> TASK DESCRIPTION: The copy you print must match the listing exactly, with its pictures removed.
*****
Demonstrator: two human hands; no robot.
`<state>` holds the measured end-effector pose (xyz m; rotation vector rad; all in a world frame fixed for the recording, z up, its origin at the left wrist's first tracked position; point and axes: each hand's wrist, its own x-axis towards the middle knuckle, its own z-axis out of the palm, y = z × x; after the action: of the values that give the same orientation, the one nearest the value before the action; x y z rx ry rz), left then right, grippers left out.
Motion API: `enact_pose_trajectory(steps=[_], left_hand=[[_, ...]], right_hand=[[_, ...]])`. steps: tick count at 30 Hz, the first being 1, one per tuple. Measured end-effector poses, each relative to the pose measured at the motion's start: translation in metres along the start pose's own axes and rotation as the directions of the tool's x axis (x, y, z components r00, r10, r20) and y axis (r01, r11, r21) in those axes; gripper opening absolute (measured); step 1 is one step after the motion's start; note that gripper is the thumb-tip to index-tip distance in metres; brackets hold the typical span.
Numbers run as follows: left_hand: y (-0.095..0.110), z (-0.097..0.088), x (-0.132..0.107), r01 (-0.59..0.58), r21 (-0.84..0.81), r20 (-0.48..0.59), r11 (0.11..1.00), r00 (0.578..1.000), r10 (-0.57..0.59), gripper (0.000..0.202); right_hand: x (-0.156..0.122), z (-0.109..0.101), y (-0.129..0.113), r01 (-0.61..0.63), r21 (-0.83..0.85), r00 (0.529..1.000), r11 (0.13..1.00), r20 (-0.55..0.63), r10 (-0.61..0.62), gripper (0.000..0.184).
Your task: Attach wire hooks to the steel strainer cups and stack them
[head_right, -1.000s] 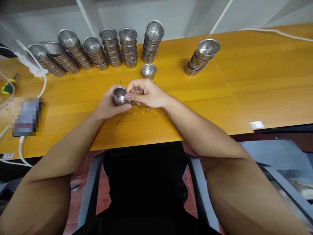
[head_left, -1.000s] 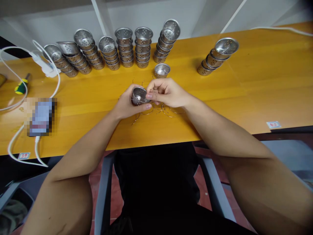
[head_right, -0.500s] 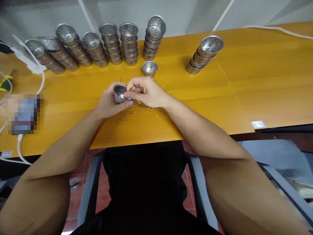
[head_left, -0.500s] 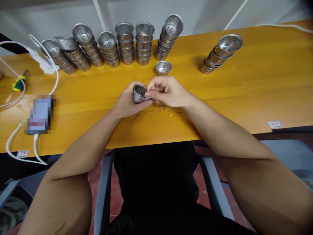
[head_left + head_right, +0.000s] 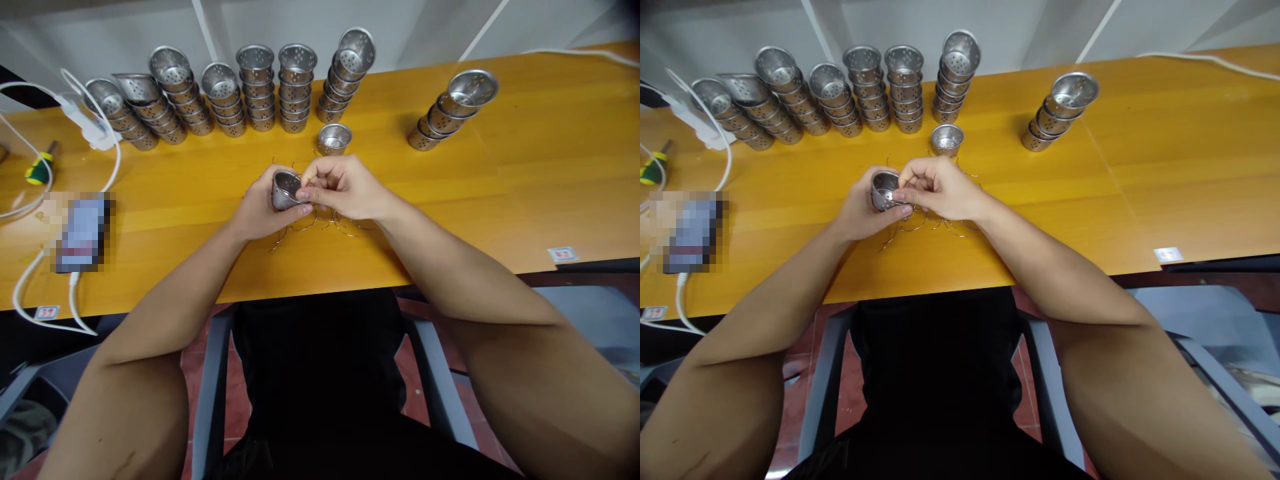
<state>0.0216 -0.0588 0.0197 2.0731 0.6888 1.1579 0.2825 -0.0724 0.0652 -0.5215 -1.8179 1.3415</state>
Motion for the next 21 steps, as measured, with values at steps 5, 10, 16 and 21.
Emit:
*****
> EXERCISE RESPONSE:
Demonstrator: two human hands; no robot.
`<state>` holds the measured end-effector pose (xyz m; rotation vector rad; all in a world frame fixed for the recording, z up, its origin at the left wrist's first tracked position; point and axes: each hand's wrist, its own x-axis towards the middle knuckle, its own z-axis out of the palm, y = z × x; after the action: of the values that give the same orientation, the one nearest the value before the action; x y z rx ry rz), left then right, grippers left out.
Motion API: `enact_pose_trajectory(steps=[_], left_hand=[[_, ...]], right_hand=[[_, ...]])`. steps: tick count at 30 Hz, the first being 1, one per tuple. Measured end-effector poses, each relative to the pose measured at the motion's start: translation in metres along the start pose's own axes and rotation as the directions of the tool's x axis (x, y, z components r00, r10, r20) and y axis (r01, r11, r21) in those axes; gripper opening absolute (measured); step 1 is one step after the motion's start; note that gripper is the thumb-tip to index-tip distance in metres; brackets hold the typical span.
Numbers run as follows: left_hand: y (-0.095..0.110), z (-0.097..0.088), x (-0.132..0.107), r01 (-0.59..0.58), r21 (-0.84..0.81), r20 (-0.48..0.59), r11 (0.11..1.00), r00 (0.578..1.000), r10 (-0.57..0.59), gripper (0.000..0.202); right_hand: x (-0.156..0.122), z (-0.109..0.101), y (-0.129..0.113), r01 (-0.61..0.63), r21 (-0.83..0.85), r00 (0.529..1.000), r11 (0.13..1.00), r20 (-0.55..0.63), r10 (-0.61..0.62), gripper (0.000..0.184).
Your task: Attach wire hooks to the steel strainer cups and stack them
[head_right, -1.000s] 
[head_left, -1.000s] 
[head_right, -0.500s] 
[head_left, -0.500s] 
[head_left + head_right, +0.000s] 
<state>0.0216 -0.0588 0.0197 2.0731 0.6888 1.1579 0.2825 -0.0724 0.0652 -0.5215 -1.8179 1.3415</state>
Motion for the next 21 steps, as measured, with values at steps 5, 10, 16 and 21.
Emit:

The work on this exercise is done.